* [Exercise brief]:
Throughout the material below, tally the lines containing "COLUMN" and give the total with no accompanying text.

>>

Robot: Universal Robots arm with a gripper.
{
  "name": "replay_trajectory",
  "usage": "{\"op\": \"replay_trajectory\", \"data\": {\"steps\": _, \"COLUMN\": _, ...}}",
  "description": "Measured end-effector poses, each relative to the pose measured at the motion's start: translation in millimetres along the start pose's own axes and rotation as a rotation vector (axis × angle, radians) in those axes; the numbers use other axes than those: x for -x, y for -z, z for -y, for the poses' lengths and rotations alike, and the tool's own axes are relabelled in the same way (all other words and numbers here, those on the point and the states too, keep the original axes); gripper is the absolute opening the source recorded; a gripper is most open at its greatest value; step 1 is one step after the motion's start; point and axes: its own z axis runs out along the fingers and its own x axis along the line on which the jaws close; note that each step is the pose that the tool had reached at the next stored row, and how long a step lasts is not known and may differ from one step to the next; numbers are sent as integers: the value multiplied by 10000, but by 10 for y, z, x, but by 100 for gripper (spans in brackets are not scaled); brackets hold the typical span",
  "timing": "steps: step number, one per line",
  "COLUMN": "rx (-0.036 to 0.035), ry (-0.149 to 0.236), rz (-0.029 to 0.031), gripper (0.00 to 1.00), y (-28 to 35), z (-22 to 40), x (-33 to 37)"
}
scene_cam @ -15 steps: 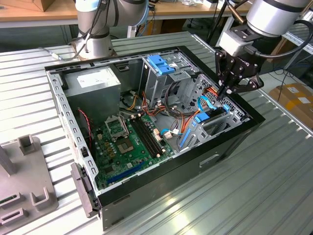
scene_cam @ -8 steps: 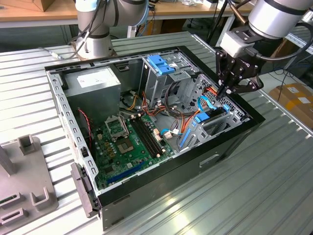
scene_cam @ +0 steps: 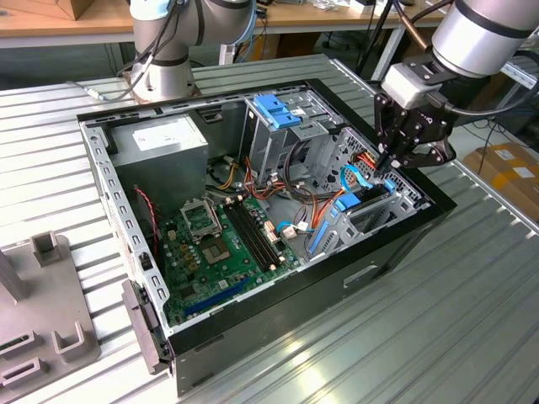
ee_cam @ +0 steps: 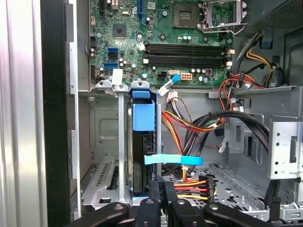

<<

* [Result of the exercise]:
2